» YOUR OBJECTIVE:
Your response to the data below should hold nothing except the lines from the one containing "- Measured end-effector" down to the one containing "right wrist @", reproduced exactly and without pictures.

Collected data
• • •

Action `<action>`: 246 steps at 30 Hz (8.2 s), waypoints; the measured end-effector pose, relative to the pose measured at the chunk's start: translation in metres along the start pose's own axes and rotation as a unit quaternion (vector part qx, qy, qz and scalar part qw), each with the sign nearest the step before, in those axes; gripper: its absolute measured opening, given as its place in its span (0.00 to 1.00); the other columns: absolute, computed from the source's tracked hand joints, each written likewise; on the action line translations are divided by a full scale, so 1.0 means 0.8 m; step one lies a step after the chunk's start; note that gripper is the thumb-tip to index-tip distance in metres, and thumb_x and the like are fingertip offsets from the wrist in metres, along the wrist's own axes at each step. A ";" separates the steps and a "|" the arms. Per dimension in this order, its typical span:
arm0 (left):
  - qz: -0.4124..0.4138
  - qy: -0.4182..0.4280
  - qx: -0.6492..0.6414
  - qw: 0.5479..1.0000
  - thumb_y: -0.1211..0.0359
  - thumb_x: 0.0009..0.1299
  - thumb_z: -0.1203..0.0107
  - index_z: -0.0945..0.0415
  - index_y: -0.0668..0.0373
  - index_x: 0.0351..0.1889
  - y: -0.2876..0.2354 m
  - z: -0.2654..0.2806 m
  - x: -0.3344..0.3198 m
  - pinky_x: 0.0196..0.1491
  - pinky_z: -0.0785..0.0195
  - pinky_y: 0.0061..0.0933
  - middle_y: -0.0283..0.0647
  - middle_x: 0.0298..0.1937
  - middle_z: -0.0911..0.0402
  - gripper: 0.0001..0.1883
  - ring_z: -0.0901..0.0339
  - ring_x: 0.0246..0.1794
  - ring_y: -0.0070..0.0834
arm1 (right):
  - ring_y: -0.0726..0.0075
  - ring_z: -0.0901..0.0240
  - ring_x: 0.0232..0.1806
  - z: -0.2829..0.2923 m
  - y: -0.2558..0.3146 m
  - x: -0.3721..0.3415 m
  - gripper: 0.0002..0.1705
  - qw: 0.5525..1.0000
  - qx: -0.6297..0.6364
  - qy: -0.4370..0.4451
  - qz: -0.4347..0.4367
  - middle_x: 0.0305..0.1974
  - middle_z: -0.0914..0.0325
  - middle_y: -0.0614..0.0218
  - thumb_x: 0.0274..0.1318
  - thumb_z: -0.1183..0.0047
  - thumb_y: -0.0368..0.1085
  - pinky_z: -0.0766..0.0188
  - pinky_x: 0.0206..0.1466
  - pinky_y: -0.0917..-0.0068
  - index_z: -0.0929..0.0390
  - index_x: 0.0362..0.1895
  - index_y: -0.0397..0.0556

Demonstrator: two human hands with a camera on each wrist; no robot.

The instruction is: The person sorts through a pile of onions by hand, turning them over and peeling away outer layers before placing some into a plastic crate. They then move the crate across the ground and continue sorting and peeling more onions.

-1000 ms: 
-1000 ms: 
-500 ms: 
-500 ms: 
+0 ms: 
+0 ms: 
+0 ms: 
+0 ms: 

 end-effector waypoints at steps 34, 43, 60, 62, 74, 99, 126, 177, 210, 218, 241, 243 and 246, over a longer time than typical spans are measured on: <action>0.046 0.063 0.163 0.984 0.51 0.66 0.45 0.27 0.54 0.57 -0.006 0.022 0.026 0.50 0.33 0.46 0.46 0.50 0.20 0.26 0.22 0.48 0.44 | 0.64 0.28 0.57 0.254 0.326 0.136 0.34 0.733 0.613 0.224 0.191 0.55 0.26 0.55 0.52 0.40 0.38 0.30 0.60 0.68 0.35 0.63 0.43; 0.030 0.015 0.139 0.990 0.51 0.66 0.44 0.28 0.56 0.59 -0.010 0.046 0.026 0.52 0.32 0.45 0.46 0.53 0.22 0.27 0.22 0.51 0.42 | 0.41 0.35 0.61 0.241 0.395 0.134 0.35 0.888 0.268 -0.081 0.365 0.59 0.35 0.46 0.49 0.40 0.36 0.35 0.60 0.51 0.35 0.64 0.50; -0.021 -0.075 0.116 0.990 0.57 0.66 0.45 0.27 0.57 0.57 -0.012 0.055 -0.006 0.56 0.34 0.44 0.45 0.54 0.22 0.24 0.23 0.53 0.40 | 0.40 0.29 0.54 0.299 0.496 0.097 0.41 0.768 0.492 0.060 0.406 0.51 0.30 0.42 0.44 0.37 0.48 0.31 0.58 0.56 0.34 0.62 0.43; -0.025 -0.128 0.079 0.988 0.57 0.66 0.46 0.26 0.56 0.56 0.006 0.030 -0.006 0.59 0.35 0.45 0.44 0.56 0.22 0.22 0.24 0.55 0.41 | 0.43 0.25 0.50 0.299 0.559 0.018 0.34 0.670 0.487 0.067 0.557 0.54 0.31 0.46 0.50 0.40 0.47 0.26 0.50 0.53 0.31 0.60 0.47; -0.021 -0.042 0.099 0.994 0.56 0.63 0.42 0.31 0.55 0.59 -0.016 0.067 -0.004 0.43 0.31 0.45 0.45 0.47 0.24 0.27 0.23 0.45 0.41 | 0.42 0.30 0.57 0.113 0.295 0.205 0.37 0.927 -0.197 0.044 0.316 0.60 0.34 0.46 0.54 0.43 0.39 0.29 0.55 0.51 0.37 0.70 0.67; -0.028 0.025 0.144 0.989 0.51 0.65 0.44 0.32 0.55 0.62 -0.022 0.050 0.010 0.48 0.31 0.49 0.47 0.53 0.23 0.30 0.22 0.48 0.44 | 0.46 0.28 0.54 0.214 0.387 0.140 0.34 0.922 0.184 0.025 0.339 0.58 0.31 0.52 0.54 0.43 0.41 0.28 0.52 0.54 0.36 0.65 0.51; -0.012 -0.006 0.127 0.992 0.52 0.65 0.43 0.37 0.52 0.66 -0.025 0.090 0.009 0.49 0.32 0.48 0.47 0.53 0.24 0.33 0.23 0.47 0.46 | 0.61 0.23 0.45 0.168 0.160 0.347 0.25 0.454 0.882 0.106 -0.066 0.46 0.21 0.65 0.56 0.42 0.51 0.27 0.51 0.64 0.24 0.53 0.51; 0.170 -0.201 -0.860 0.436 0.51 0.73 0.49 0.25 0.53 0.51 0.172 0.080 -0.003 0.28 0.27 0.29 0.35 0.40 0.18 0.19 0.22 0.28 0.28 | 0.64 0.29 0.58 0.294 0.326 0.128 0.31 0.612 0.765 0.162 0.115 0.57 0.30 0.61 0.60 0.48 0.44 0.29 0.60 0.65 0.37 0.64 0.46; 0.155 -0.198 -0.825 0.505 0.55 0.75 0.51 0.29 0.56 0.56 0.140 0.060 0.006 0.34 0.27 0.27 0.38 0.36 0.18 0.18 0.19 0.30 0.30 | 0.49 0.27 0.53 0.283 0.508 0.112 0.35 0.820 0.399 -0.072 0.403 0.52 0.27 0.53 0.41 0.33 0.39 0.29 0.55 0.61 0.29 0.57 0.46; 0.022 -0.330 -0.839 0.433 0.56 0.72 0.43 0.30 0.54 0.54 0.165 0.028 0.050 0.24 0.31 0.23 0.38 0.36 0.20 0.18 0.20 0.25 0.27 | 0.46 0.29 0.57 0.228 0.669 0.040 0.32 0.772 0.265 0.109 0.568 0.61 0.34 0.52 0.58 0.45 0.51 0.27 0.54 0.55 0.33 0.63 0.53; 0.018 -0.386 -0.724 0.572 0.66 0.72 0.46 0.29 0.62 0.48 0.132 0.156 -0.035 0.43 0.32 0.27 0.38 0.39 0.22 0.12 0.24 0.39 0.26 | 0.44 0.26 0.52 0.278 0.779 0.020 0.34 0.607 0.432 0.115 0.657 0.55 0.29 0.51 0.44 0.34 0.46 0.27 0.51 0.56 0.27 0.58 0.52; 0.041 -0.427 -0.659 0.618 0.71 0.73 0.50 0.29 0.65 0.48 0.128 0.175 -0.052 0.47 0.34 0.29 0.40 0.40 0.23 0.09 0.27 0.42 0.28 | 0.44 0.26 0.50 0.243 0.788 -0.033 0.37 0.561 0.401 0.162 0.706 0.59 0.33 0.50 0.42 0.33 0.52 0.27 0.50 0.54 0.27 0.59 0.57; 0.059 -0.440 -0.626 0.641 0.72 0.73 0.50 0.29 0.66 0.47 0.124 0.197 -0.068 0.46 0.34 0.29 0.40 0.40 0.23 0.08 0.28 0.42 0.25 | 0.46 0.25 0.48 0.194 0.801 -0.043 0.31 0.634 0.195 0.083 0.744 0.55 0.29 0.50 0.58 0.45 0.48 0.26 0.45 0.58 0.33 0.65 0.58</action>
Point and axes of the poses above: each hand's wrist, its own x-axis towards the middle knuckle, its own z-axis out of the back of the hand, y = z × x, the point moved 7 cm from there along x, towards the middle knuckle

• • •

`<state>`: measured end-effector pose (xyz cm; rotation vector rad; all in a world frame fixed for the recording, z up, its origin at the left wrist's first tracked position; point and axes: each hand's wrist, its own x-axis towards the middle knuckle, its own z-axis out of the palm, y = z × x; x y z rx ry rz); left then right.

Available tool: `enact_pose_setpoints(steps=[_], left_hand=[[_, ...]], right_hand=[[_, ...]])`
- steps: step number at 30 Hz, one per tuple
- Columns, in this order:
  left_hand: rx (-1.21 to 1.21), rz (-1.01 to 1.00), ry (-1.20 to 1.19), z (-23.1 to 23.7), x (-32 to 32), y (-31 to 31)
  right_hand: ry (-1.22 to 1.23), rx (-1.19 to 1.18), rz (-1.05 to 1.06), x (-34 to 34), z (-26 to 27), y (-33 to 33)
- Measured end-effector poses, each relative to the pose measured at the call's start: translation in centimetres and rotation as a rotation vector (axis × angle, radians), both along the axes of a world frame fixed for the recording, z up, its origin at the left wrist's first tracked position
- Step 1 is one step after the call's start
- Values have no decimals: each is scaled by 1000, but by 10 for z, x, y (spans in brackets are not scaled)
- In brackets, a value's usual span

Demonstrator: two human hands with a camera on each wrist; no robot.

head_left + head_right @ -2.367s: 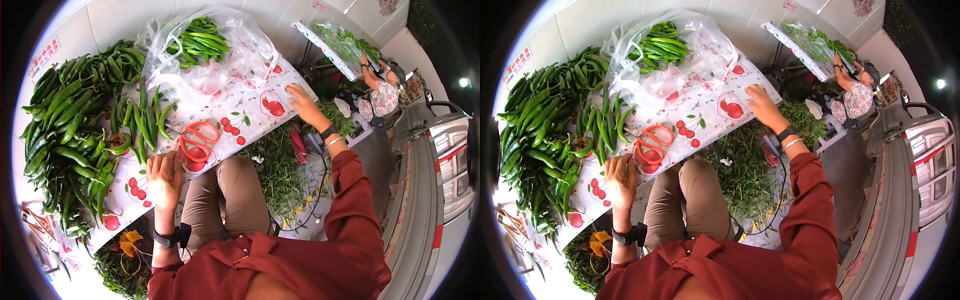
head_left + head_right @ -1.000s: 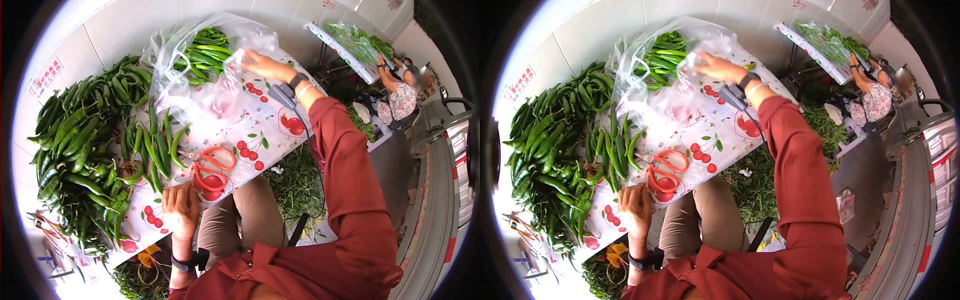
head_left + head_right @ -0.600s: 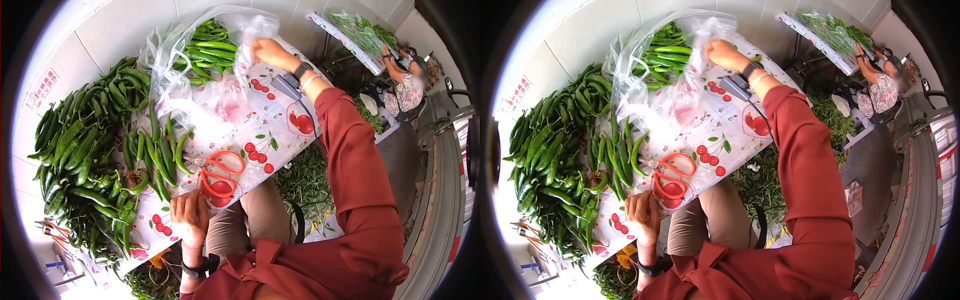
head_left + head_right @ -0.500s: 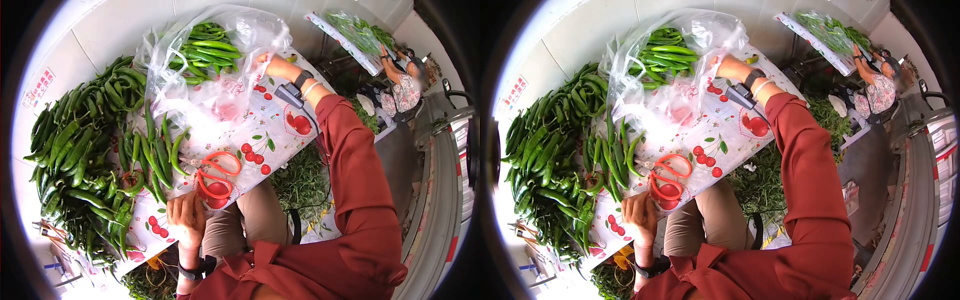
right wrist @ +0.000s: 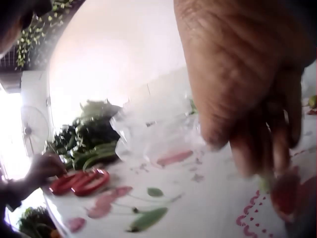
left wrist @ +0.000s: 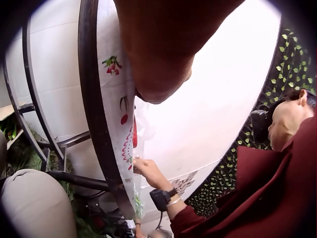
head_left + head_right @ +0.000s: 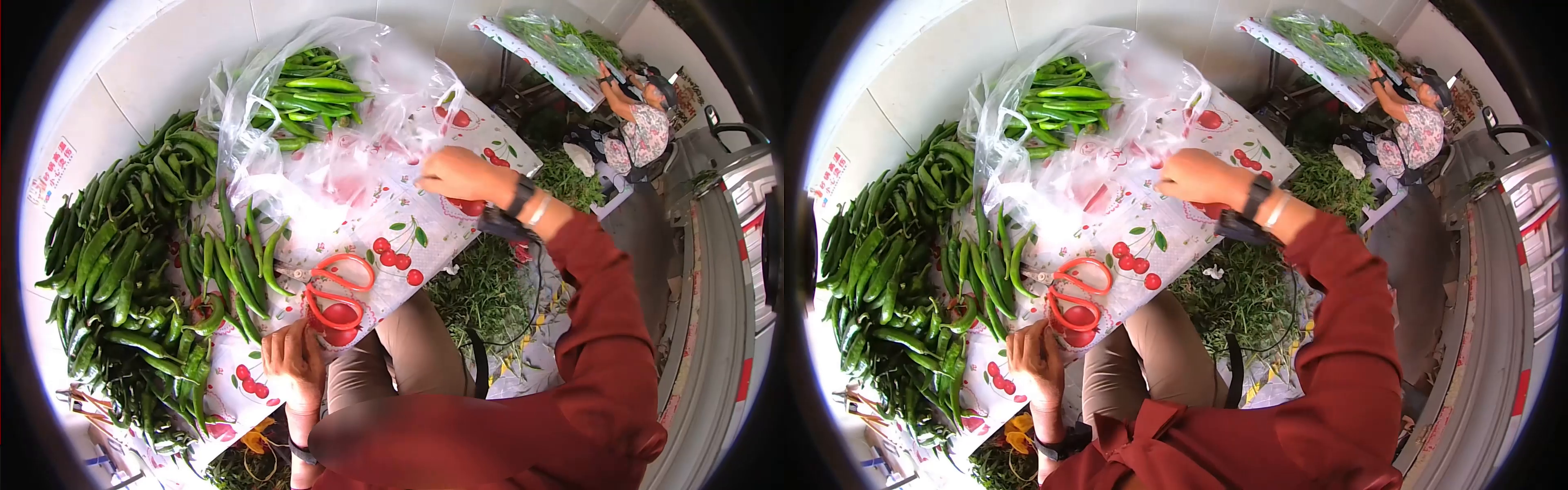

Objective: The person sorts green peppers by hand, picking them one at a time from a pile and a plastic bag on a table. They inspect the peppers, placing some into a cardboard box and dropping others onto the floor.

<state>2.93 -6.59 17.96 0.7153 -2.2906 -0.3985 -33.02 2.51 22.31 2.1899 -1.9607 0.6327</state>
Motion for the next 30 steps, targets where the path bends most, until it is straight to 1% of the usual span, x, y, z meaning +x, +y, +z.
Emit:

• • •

» PROBLEM SOLUTION:
- Measured end-effector poses, each relative to the pose measured at the call's start: translation in centimetres and rotation as a rotation vector (axis × angle, radians), both along the axes of a world frame fixed for the recording, z up, its origin at the left wrist's first tracked position
- Step 1 is one step after the call's start
- Values have no decimals: each is scaled by 1000, but by 10 for z, x, y (spans in brackets are not scaled)
- In brackets, a value's usual span

Demonstrator: two human hands with a camera on each wrist; no robot.

head_left + head_right @ -2.367s: 
head_left + head_right @ -1.000s: 
head_left + head_right @ -0.600s: 
head_left + head_right @ -0.500s: 
right wrist @ +0.000s: 

The answer given is complete as it stands.